The ‘Look East’ policy, started decades ago transformed into ‘Act East’ policy when the BJP led NDA government came into power in 2014. The policy projects India’s affirmation that India values the Eastern neighbours and wants to engage and act more with them for mutual development.
“Look East Policy” of India was launched by the former Prime Minister P.V Narasimha Rao in 1991. The main focus of this policy was to shift the country’s trading focus from the west and neighbours to the booming South East Asian countries. Since the formation of the new government in the centre in 2014, the NDA government upgraded it to “Act East Policy”. The “Act East Policy” was launched at the East Asia Summit in Myanmar in November 2014 by Prime Minister Narender Modi.
India’s approach to Southeast Asia has been lately shifting from one dominated by trade and development to one in which strategic considerations play an important complementary role. This has taken a new form, and is now called the “Act East” Policy, marking also an expansion to include other Indo-Pacific countries.
The policy which was originally envisaged as an economic initiative, has now gained political, strategic and cultural dimensions including establishment of institutional mechanisms for dialogue and cooperation thereby clearly highlighting the new approach of India. Also, India has now upgraded its relations to a strategic partnership with Indonesia, Vietnam, Malaysia, Japan, Republic of Korea, Australia, Singapore and ASEAN.
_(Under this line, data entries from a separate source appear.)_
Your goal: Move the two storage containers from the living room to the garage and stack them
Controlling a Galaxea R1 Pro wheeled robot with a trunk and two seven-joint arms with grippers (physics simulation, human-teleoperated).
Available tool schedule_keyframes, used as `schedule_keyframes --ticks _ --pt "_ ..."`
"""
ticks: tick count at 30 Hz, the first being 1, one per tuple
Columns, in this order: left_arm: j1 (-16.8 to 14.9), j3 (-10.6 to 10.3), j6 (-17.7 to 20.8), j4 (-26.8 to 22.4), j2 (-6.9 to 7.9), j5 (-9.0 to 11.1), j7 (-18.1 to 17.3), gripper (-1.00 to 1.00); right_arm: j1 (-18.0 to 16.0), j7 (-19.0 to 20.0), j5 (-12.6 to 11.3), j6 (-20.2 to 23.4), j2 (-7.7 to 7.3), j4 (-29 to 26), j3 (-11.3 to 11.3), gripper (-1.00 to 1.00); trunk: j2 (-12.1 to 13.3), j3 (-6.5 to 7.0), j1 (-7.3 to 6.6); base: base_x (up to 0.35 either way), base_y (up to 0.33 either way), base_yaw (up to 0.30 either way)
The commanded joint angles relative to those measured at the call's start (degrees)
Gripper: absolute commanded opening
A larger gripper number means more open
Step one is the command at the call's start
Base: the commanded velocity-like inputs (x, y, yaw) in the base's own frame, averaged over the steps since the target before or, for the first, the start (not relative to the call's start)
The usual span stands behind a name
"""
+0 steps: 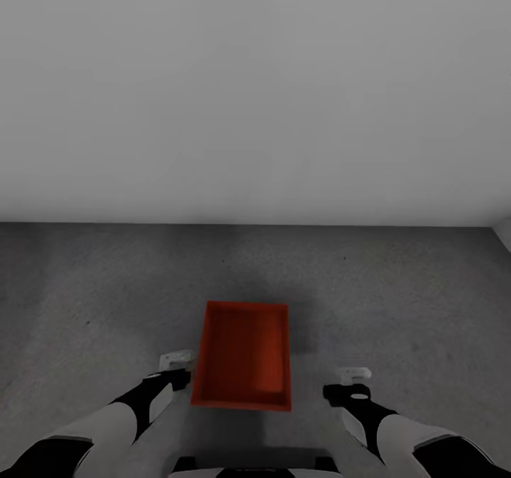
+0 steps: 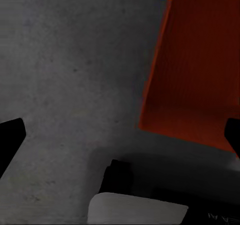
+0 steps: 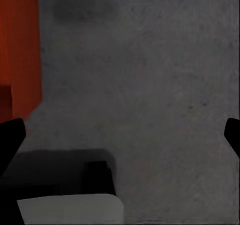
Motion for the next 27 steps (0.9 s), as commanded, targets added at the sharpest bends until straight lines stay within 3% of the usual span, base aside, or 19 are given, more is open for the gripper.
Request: schedule_keyframes --ticks 1,5,7,14,17,27 --pt "0.0 -0.4 0.4 1.0 1.02 0.6 0.2 1.00 0.7 0.0 -1.0 -0.3 -1.09 0.2 0.5 1.00 0.4 0.16 -0.22 0.000 0.000 0.000" --pt "0.4 -0.3 0.1 5.5 5.67 0.9 -0.2 1.00 5.0 0.1 -3.2 -0.3 -4.84 0.1 0.5 1.00 2.0 0.88 -1.10 0.000 0.000 0.000" --pt "0.4 -0.3 0.0 5.9 6.68 1.3 -0.4 1.00 6.7 0.2 -3.5 -0.3 -6.20 0.1 0.5 1.00 2.8 1.23 -1.54 0.000 0.000 0.000" --pt "0.7 -0.3 -0.1 6.3 8.25 3.3 -0.5 1.00 12.5 0.3 -3.9 -0.3 -8.91 0.1 0.5 1.00 5.6 2.49 -3.08 0.000 0.000 0.000" --pt "1.4 -0.3 -0.1 6.4 9.11 4.2 -0.6 1.00 17.0 0.3 -4.0 -0.5 -9.70 0.1 0.5 1.00 6.8 3.03 -3.74 0.000 0.000 0.000" --pt "6.9 -0.3 -0.2 6.4 9.33 4.3 -0.5 1.00 18.3 0.3 -4.0 -1.3 -9.62 0.1 0.5 1.00 7.6 3.39 -4.18 0.000 0.000 0.000"
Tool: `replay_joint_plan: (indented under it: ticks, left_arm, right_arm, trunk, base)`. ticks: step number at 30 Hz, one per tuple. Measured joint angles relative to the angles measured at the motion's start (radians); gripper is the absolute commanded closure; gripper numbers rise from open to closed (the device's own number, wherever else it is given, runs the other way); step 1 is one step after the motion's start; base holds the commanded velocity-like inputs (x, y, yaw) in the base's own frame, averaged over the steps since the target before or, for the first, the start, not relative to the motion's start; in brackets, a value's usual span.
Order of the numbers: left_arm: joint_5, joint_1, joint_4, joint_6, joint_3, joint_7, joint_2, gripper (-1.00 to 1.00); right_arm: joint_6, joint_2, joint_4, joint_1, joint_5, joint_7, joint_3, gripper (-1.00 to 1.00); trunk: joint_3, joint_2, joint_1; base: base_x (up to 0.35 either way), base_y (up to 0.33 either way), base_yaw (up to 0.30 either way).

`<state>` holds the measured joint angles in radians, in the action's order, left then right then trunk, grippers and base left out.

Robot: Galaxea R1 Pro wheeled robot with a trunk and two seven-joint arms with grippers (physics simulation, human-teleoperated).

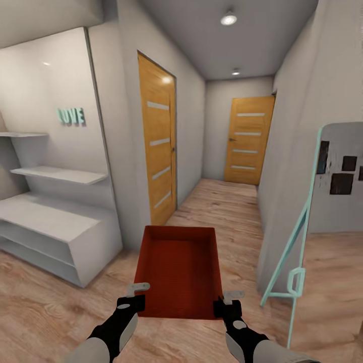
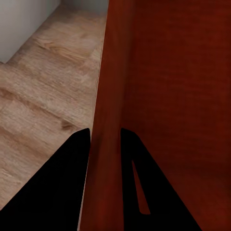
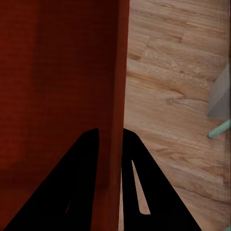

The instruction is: Move the two storage containers from the living room to the garage. In the garage, place one container on the floor and stack the other container on top of it (either order is fine).

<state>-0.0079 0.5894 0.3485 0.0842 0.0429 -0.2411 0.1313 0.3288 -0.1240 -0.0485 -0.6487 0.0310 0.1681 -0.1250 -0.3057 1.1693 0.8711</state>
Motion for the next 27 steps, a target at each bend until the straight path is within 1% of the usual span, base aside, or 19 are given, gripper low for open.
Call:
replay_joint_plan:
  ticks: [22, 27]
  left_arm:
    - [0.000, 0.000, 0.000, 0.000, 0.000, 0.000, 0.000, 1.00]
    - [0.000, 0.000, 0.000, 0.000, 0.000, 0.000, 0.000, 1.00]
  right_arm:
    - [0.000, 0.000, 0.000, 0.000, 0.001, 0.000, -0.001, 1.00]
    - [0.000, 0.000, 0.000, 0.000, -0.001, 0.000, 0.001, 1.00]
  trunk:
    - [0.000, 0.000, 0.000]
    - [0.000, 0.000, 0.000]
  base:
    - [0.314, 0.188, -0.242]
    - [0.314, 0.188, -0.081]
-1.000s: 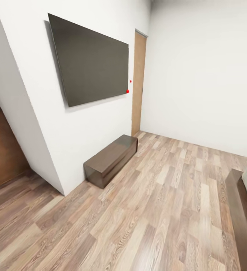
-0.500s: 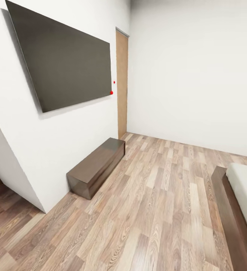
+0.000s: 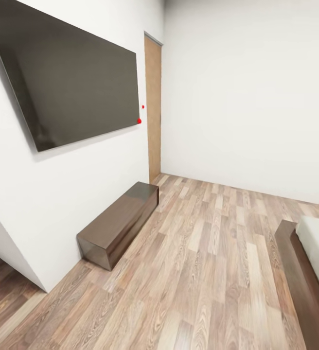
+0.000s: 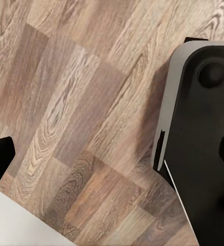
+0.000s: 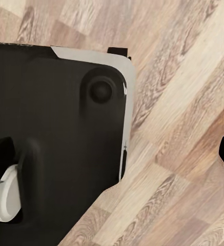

The policy focuses on the extended neighborhood in the Asia-Pacific region. Its primary objective is to promote economic cooperation, cultural ties and develop strategic relationship with countries in the Asia-Pacific region through continuous engagement at bilateral, regional and multilateral levels which would eventually provide enhanced connectivity to the states of North Eastern region.
The policy has also placed an emphasis on India-ASEAN cooperation in India’s domestic agenda on infrastructure, manufacturing, trade, skills, urban renewal, smart cities, Make in India etc. Its primary objective is to promote economic cooperation, cultural ties and develop strategic relationship with countries in the Asia-Pacific region through continuous engagement at bilateral, regional and multilateral levels.
Since then ASEAN-India engagement has become deeper and new dimensions have been added with the relationship. Down the line, ASEAN partnership has scaled new heights. India has not only developed strong bilateral relations with countries such as Bangladesh, Mauritius, Myanmar, Sri Lanka, Singapore, Vietnam, etc., but also steering a number of sub-regional programmes and projects such as the BBIN, the Trilateral Highway, etc., and is actively contributing to the success of several regional initia such as ASEAN, EAS, BIMSTEC, IORA, RCEP, among others.
India and other countries are also stepping up efforts to chip away at one source of ASEAN’s dependence on China – infrastructural aid. India clearly wants to help ASEAN stand up to China because it is in New Delhi’s interest. But while there is little doubt about New Delhi’s desires, ASEAN countries are likely to look for actual deliveries rather than promises. India’s repeated assertion of ASEAN-centrality has so far not given ASEAN countries – especially the smaller ones – sufficient reason to hope that India can be an effective substitute for China.
With NDA government back in power, the ‘Act East’ policy is poised to get more focus and strengthen the already growing relations between India and ASEAN nations.